Mrs. Hanna gives two reasons to account for the opposition. Her father, Mr. Daniel P. Rhodes, a coal and iron merchant and one of Cleveland's most successful business men, was a vigorous and self-willed man. Behind his opposition was apparently the instinctive repugnance which certain fathers have to the marriage of their children; but of course he had what appeared to be a better reason at the end of his tongue. He did not want his daughter to marry Mark Hanna because he did not like the young man's politics - which is not such a bad reason at a time when differences of political opinion were deluging the country with blood. Daniel P. Rhodes was a strong Democrat, and unlike many of his partisan associates in the Middle West, he was more of a Democrat than he was a unionist. Stephen A. Douglas was distantly related to him, and he had taken an intense interest in Douglas's political career. The defeat of his favorite in 1860 so embittered him that he could not forgive the Republicans, who brought it about. He used to say to the young suitor, "I like you very well, Mark, but you are a damned screecher for freedom."
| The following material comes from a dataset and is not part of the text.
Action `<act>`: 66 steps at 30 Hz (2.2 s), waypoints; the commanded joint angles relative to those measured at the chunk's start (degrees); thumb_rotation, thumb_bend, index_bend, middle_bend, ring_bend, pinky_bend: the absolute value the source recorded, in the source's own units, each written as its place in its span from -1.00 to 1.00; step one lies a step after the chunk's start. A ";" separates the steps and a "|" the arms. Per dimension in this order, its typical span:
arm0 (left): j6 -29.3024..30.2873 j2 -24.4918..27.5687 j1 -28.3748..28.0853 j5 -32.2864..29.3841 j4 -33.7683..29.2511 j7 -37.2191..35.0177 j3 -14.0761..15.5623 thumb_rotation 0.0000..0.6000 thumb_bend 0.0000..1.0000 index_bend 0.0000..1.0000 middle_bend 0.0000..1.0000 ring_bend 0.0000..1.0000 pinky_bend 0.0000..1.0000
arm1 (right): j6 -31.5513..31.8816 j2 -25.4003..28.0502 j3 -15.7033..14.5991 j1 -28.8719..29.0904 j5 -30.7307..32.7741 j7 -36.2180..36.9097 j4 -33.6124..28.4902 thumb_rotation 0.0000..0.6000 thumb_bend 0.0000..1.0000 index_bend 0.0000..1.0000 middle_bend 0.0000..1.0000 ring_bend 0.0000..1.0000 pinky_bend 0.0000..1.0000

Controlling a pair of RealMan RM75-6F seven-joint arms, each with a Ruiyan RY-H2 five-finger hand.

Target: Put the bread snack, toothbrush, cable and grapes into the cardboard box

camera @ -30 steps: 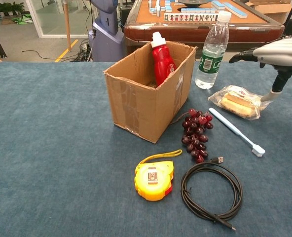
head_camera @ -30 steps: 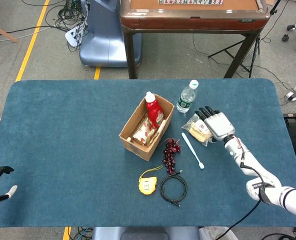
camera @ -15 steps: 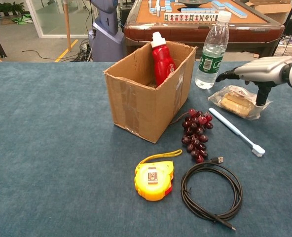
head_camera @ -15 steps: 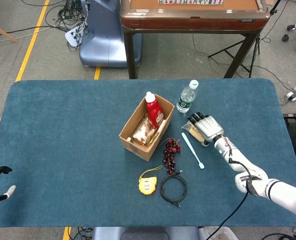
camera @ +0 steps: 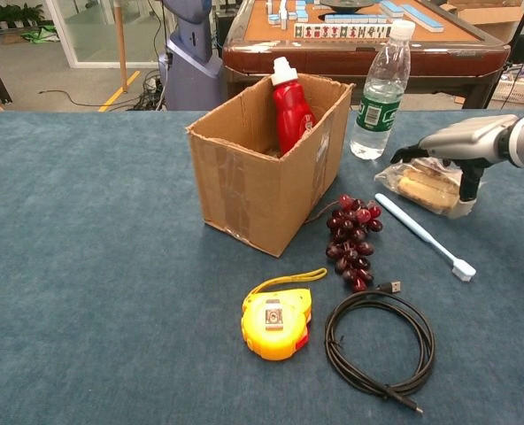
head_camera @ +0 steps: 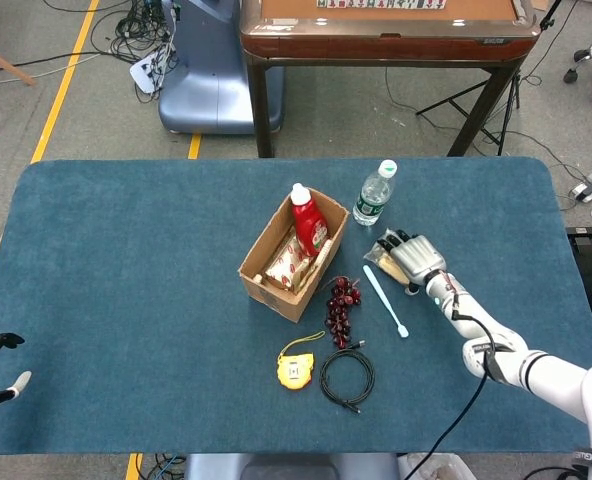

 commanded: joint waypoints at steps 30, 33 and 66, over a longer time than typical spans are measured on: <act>-0.72 -0.12 -0.05 -0.33 0.00 0.66 0.09 1.00 -0.58 -0.25 -0.19 -0.38 -0.03 | 17.73 18.59 0.90 -2.44 0.16 -5.45 -27.31 1.00 -1.00 -0.43 -0.01 -0.10 0.07; -0.83 -0.15 -0.08 -0.40 0.02 0.71 0.08 1.00 -0.58 -0.25 -0.19 -0.38 -0.03 | 20.66 22.44 2.12 -2.57 0.42 -7.16 -33.33 1.00 -1.00 -0.43 -0.01 -0.10 0.07; 0.99 1.27 0.74 1.51 -1.60 -1.29 0.44 1.00 -0.58 -0.25 -0.19 -0.38 -0.03 | 33.13 -3.95 12.38 8.46 -1.70 -5.33 -23.47 1.00 -1.00 -0.41 -0.23 -0.31 0.03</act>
The order was issued that the two young people should be

kept apart; but it was an order easier to issue than to execute. Mark was captain of the Ydrad Boat Club, and both conspicuous and ubiquitous in Cleveland society. The order to keep Miss Rhodes away from her lover was equivalent to an order for her to stay at home. She was forbidden to attend the dances given during the winter by the Boat Club, an enforced isolation which increased her unhappiness. Mark does not appear to have been absolutely forbidden the house, but his visits were discouraged, and he saw Miss Rhodes, if at all, only under surveillance.

For a long time the young suitor appeared to make no headway. Daniel Rhodes was really in earnest, and he was not the man to yield except under compulsion. In a country where the exercise of parental authority is sanctioned by public opinion the opposition might have proved fatal, but in the land of freedom a way is usually found to bend a stubborn parent to the will of his offspring. Mark Hanna was as obstinate a man as Daniel Rhodes, and he was armed with the swords both of Passion and of Righteousness. He persisted. Miss Rhodes was very unhappy. She pleaded and wept. Her health suffered. There was no telling what might happen. Daniel Rhodes had no peace at home or abroad. Finally he yielded. Before Mark started for Washington the engagement was recognized, and on Sept. 27, 1864, he was married to Miss Rhodes in St. John's Church-the groom being a little over twenty-seven years old and the bride twenty-one. The day of the ceremony Daniel Rhodes said to the triumphant groom, "It's all over now, Mark, but a month ago I would like to have seen you at the bottom of Lake Erie."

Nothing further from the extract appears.